Working in the device manufacture of medical products. Knowing that packaging can get compromised and usually the device can not be tested for sterility without destroying it or it's packaging.

Product is made normally in large quantities and put in a sealed package. You cannot test the seal without destroying the package. Boxes are placed on a pallet in a specific pattern and usually blister wrapped. Then shipped to a sterilizing company and they go through a set protocol that was previously tested out on several runs of product. 
The product is then returned to the company and put in inventory. At any point in the shipping, handling and use of the product the sterility could be compromised. Many times it is something simple like a sharp protrusion of the product poking a hole in the package during shipping. The corner of one pouch could poke a hole in the pouch of another. The only chance of catching this problem is a very observant user of the product. And in a hospital setting these people are way overworked so not much of a chance unless it is really obvious.

So product can run through a sterilization process but no one can guarantee each individual piece is sterile at time of use. Everyone in the medical field should know what the label "sterile" on a package means and inspect it before use for evidence of compromise.


----------



## Acebird (Mar 17, 2011)

Barry said:


> I'd like to know where it came from.


Barry I was looking for a dictionary meaning of "sterile"

Just plug "sterile" into google search and it will come right up.


----------



## Barry (Dec 28, 1999)

So how does "guaranteed sterilization" relate to this thread?


----------



## Acebird (Mar 17, 2011)

Food for thought I guess.
In the previous post to mine, JWchestnut gave reference to sterilization processes and the word sterile. I think many people do not understand the difference. To me sterilizing wax as a control for AFB is silly because no sooner than taking the wax out of the sterilization process does it now become not sterile and in use it will most likely have as many or more live spores on the surface then it does encased in the wax.


----------



## Rader Sidetrack (Nov 30, 2011)

>> To me sterilizing wax as a control for AFB is silly because no sooner than taking the wax out of the sterilization process does it now become not sterile ...

Doesn't that happen to band-aids too? :scratch: 
That doesn't mean that it was pointless to _start_ with a sterile product - bandaid or _beeswax_.


----------



## Barry (Dec 28, 1999)

Acebird said:


> To me sterilizing wax as a control for AFB is silly because no sooner than taking the wax out of the sterilization process does it now become not sterile and in use it will most likely have as many or more live spores on the surface then it does encased in the wax.

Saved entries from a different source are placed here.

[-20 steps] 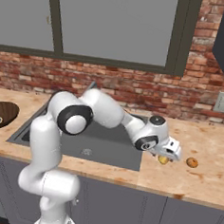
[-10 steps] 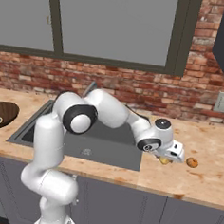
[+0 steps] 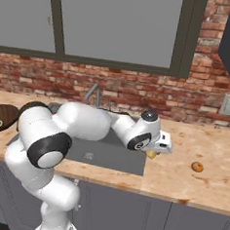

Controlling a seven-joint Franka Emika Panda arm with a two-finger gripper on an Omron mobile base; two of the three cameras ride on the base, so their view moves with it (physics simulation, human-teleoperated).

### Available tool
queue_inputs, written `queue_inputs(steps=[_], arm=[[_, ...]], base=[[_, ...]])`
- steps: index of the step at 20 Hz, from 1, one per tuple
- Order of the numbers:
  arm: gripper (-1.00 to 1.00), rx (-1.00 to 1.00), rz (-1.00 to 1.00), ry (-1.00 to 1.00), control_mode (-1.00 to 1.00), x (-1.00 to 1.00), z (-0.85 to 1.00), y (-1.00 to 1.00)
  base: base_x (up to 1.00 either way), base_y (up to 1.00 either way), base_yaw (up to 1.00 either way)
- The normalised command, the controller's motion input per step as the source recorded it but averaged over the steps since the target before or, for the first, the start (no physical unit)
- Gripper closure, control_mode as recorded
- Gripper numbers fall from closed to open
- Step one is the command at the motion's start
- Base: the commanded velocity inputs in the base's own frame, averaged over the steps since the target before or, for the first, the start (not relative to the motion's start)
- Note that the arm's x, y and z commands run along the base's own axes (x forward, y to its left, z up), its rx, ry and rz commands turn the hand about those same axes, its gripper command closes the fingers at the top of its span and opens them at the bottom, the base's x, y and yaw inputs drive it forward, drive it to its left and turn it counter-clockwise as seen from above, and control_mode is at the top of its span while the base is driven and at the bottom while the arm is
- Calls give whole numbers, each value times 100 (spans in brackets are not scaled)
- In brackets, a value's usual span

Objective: There is a mixed pile of frozen fruits and vegetables on the counter. Locate all the frozen vegetables and place the items in a bowl on the counter. Take all the frozen fruits and defrost them in a running sink.

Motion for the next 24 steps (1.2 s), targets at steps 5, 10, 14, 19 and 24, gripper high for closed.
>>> queue_inputs(steps=[5,10,14,19,24], arm=[[100,-5,21,12,-100,9,64,100],[100,0,21,15,-100,0,18,100],[100,1,19,9,-100,36,-21,93],[100,4,25,3,-100,47,-61,27],[100,2,22,0,-100,51,-79,0]], base=[[0,0,0],[0,0,0],[0,0,0],[0,0,0],[0,0,0]])
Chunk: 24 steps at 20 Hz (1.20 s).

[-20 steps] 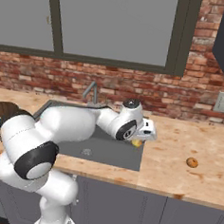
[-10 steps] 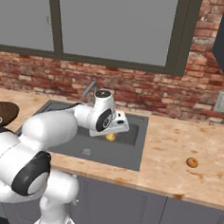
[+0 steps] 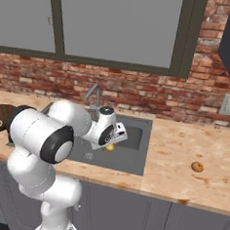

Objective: There is a mixed pile of frozen fruits and vegetables on the counter. Locate all the frozen vegetables and place the items in a bowl on the counter. Take all the frozen fruits and defrost them in a running sink.

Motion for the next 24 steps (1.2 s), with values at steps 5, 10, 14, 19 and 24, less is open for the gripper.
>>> queue_inputs(steps=[5,10,14,19,24], arm=[[100,0,14,0,-100,41,-69,6],[100,0,4,0,-100,36,-54,0],[100,0,0,2,-100,38,-42,0],[100,1,-2,6,-100,41,-25,0],[100,3,-2,5,-100,48,-18,0]], base=[[0,0,0],[0,0,0],[0,0,0],[0,0,0],[0,0,0]])
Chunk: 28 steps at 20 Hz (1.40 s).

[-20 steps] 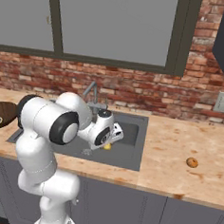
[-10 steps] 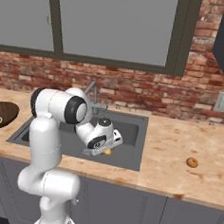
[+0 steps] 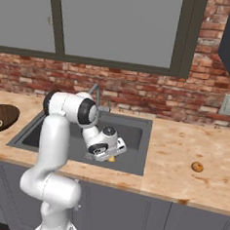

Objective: There is a mixed pile of frozen fruits and vegetables on the counter. Locate all the frozen vegetables and place the items in a bowl on the counter. Take all the frozen fruits and defrost them in a running sink.

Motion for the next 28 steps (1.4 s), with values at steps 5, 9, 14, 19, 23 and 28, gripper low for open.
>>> queue_inputs(steps=[5,9,14,19,23,28], arm=[[100,1,-2,3,-100,62,-9,0],[-100,0,-2,3,-100,64,-12,0],[-100,1,-2,2,-100,47,3,0],[-100,3,-2,3,-100,20,72,0],[-100,1,-3,6,-100,1,99,0],[-100,1,-9,8,-100,-1,100,0]], base=[[0,0,0],[0,0,0],[0,0,0],[0,0,0],[0,0,0],[0,0,0]])
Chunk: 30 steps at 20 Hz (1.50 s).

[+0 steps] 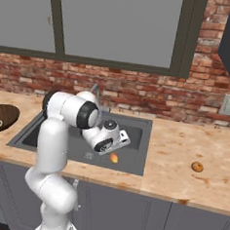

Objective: There is a mixed pile of frozen fruits and vegetables on the counter. Locate all the frozen vegetables and place the items in a bowl on the counter. Take all the frozen fruits and defrost them in a running sink.

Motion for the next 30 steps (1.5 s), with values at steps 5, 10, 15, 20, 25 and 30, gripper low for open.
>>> queue_inputs(steps=[5,10,15,20,25,30], arm=[[-100,9,-9,11,-100,0,100,0],[-100,9,-9,10,-100,0,100,0],[-100,1,-18,7,-100,-20,100,5],[-100,0,-34,2,-100,-62,100,0],[-100,4,-41,9,-100,-77,96,-15],[-100,11,-39,8,-100,-79,73,-56]], base=[[0,0,0],[0,0,0],[0,0,0],[0,0,0],[0,0,0],[0,0,0]])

Do you want to rephrase this? Or can you give sound data to show sterilized wax will "most likely have as many or more live [AFB] spores on the surface then it does encased in the wax."


----------



## Acebird (Mar 17, 2011)

Rader Sidetrack said:


> Doesn't that happen to band-aids too?


You are hoping it doesn't. That is the reason for the sealed pouch. When you break the sealed pouch for use you apply a dab of antibiotic gel. This give the body time to heal sealing out germs from entering the open wound. If the seal has been broken previous to use then it is no different than using a paper towel and duct tape.


----------



## Barry (Dec 28, 1999)

But we're talking about wax and AFB. Stick to the topic.


----------



## Acebird (Mar 17, 2011)

Barry said:


> Do you want to rephrase this?


Yes, what I said was wrong. Wax that was sterilized will not have live spores encased in it. It will get spores on the surface of the wax like it did before. The encased spores will be dead and if they weren't it wouldn't matter, they are encased. It is only the spores on the surface that can infect brood and they have to eat it. The exposure is so small it would never cause an infection. Some time down the road, 5,10,15 years in the hive the comb might accumulate enough spores but it won't be because of the spores that were in the foundation to begin with. It has to be brought in from another hive that had an infection either by robbing honey or the bees themselves, like from a package or nuc.


----------



## dsegrest (May 15, 2014)

Michael Bush said:


> >I thought afb and efb you were supposed to burn the whole thing?
> 
> EFB? No. AFB? Yes. But that is an infection. The point is that people sell wax and that wax may have AFB spores in it and that wax with spores will be used to make foundation. Should they have burned the hive with the infested wax? Of course. But what if they didn't bother to notice? Or they don't care?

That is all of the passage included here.